Pembangunan Harus Cermat
Dosen Program Studi Hubungan Internasional Universitas Paramadina, Ica Wulansari, mengingatkan pembangunan tanggul laut raksasa harus dilakukan secara cermat dengan memperhatikan dampak lingkungan dan sosial. Ia mengakui, keberadaan tanggul laut raksasa bisa melindungi masyarakat pesisir dari ancaman banjir rob. Akan tetapi, tanggul laut tersebut belum tentu bisa menjadi solusi bagi persoalan jangka panjang seperti abrasi dan penurunan permukaan tanah.

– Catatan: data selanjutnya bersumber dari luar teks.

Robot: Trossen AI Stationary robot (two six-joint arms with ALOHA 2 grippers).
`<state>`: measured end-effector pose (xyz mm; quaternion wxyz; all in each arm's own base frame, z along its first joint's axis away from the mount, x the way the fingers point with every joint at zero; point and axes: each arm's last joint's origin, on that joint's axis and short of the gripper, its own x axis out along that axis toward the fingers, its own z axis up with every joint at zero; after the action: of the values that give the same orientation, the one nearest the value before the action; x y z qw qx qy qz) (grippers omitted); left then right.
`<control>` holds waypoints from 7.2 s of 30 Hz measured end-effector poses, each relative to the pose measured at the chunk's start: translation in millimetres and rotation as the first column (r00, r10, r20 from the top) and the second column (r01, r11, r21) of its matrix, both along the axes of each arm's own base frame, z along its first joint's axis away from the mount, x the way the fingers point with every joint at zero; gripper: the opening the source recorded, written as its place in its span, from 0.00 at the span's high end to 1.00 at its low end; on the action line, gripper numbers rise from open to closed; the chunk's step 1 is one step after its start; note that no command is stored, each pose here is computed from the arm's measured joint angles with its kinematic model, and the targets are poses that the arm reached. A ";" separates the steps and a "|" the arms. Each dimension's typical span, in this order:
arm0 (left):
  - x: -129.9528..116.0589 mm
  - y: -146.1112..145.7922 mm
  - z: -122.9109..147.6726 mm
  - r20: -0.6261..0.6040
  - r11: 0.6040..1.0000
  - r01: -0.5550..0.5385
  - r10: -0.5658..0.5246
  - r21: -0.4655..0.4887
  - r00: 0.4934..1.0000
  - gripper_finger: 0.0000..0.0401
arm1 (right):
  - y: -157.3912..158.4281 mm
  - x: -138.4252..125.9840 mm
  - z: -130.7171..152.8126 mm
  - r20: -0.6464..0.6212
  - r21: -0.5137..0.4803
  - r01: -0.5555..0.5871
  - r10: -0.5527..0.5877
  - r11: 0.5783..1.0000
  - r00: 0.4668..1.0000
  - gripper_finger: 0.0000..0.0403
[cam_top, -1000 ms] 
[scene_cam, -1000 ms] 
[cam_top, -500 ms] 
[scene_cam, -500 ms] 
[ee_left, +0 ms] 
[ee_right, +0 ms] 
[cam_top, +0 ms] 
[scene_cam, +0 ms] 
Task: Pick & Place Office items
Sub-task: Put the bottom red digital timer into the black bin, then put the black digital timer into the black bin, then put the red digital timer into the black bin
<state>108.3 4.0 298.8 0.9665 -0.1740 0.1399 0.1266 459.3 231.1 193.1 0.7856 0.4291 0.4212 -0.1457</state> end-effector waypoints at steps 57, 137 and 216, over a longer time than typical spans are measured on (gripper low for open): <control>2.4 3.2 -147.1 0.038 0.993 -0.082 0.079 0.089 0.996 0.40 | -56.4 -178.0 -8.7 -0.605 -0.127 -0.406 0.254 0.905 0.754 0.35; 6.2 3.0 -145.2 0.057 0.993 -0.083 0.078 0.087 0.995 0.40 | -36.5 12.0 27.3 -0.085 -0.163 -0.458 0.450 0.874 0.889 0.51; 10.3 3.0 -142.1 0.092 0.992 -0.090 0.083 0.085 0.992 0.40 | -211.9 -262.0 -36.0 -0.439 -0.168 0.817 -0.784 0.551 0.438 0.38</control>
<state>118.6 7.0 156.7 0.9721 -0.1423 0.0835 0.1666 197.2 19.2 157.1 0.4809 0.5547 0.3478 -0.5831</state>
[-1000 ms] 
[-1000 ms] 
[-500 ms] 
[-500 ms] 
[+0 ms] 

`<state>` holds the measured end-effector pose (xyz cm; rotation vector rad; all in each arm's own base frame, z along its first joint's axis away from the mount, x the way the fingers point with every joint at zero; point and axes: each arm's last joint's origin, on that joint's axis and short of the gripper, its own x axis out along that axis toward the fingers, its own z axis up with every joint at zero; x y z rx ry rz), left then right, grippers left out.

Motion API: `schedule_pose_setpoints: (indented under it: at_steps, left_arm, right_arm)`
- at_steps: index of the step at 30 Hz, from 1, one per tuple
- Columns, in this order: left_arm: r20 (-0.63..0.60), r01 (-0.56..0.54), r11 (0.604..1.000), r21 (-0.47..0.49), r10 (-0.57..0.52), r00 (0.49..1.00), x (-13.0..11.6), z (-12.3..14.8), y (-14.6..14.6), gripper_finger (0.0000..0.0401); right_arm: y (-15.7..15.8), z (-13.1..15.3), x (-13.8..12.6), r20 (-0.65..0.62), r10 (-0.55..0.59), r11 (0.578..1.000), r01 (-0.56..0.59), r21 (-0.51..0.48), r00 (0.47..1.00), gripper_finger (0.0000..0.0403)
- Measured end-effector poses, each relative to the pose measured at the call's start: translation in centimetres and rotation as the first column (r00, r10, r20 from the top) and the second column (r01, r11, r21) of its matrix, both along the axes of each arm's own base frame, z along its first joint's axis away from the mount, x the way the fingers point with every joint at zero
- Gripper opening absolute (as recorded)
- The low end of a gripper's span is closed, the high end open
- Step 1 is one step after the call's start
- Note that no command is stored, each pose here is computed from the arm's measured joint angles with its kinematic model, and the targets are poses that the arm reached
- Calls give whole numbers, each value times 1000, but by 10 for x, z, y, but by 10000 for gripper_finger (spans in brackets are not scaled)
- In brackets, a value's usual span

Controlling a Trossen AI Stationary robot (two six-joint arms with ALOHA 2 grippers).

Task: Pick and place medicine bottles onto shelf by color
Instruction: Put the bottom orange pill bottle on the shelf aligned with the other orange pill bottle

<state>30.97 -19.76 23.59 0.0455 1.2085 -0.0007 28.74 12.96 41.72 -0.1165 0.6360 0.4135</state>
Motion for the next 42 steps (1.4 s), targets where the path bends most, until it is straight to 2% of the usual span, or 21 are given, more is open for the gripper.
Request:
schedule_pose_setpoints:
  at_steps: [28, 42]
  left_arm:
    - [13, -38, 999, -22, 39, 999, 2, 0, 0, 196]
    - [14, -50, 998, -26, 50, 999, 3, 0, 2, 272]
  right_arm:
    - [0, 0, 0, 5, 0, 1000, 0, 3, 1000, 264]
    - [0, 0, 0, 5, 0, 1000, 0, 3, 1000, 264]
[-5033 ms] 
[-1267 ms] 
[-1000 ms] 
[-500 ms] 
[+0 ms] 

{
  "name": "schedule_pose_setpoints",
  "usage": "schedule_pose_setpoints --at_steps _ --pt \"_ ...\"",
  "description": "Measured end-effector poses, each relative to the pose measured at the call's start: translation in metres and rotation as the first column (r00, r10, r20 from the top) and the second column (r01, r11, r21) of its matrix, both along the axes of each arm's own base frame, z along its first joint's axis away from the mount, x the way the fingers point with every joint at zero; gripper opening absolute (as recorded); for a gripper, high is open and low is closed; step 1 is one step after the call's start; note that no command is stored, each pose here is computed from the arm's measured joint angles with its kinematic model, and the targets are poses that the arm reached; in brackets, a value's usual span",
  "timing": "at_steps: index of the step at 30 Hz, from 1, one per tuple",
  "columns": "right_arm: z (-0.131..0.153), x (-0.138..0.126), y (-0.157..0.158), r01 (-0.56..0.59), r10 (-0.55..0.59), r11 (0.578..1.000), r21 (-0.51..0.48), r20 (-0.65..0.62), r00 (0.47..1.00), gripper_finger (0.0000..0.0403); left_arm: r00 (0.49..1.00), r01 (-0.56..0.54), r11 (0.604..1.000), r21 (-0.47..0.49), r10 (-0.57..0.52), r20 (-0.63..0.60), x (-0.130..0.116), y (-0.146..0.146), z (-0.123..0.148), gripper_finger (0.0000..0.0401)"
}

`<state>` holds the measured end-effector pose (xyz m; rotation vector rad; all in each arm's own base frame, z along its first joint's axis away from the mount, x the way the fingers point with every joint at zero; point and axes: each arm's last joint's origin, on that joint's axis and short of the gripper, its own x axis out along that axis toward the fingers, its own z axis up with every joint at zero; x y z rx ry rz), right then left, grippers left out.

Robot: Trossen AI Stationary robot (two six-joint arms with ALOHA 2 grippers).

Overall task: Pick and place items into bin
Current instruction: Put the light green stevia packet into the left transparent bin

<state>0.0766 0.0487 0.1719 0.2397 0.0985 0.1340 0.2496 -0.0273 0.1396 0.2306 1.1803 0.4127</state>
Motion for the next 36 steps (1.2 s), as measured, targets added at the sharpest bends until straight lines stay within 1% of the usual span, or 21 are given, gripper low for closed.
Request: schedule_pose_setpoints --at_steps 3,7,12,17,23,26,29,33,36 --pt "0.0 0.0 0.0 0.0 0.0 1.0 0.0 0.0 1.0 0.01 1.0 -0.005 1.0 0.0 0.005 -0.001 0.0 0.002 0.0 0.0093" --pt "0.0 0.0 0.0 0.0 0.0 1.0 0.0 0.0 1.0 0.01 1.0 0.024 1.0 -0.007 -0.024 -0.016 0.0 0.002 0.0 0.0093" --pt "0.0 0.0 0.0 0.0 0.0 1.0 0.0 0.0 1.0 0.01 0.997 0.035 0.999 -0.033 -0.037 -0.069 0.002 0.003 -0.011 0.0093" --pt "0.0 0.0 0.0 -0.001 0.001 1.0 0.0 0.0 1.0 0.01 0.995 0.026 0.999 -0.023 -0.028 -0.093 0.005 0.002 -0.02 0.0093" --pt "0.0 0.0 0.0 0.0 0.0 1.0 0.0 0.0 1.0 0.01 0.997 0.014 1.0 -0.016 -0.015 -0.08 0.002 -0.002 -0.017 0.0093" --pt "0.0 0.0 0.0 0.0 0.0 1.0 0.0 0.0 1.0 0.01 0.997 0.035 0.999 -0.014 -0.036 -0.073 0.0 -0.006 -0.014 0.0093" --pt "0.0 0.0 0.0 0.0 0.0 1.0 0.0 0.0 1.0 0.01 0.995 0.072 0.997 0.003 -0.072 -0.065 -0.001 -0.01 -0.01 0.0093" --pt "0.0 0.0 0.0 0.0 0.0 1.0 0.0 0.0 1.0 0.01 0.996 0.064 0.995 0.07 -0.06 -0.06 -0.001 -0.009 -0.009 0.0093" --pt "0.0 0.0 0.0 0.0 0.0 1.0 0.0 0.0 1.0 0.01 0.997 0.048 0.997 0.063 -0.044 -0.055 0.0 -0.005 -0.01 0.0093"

"Kita perlu melibatkan masyarakat khususnya masyarakat pesisir dan para nelayan dalam pembangunan tanggul laut raksasa ini. Apakah mereka kesulitan untuk mendapatkan ikan? Apakah mereka harus membeli bahan bakar lebih banyak sehingga pengeluaran menjadi semakin besar? Hal-hal ini harus dipertimbangkan," katanya kepada Olenka di Jakarta, awal bulan Mei.
Founder Pojok Sosial Ekologi ini mengatakan penanaman mangrove atau bakau bisa menjadi solusi alternatif yang bisa dipertimbangkan oleh pemerintah. Terkait hal tersebut, ia mengaku setuju dengan rencana Pemerintah Provinsi Jakarta yang akan menjalankan program giant mangrove wall.
"Penanaman mangrove ini merupakan kebutuhan utama bagi masyarakat pesisir untuk menangkal deras air dan untuk menangkal abrasi," tegasnya.
Hanya saja, ia meminta kepada Pemprov Jakarta untuk memperhatikan aspek pemeliharaan infrastruktur apabila program giant mangrove wall ini benar-benar akan dijalankan oleh pemerintah. Ia menegaskan, aspek pemeliharaan dan penjagaan infrastruktur ini sangat penting apabila ingin memaksimalkan potensi mangrove.
"Pada dasarnya mangrove ini adalah tumbuhan yang perlu kita jaga dengan baik agar mereka bisa tetap hidup dan tidak tercemar oleh limbah yang bisa menyebabkan kematian tanaman," pungkasnya.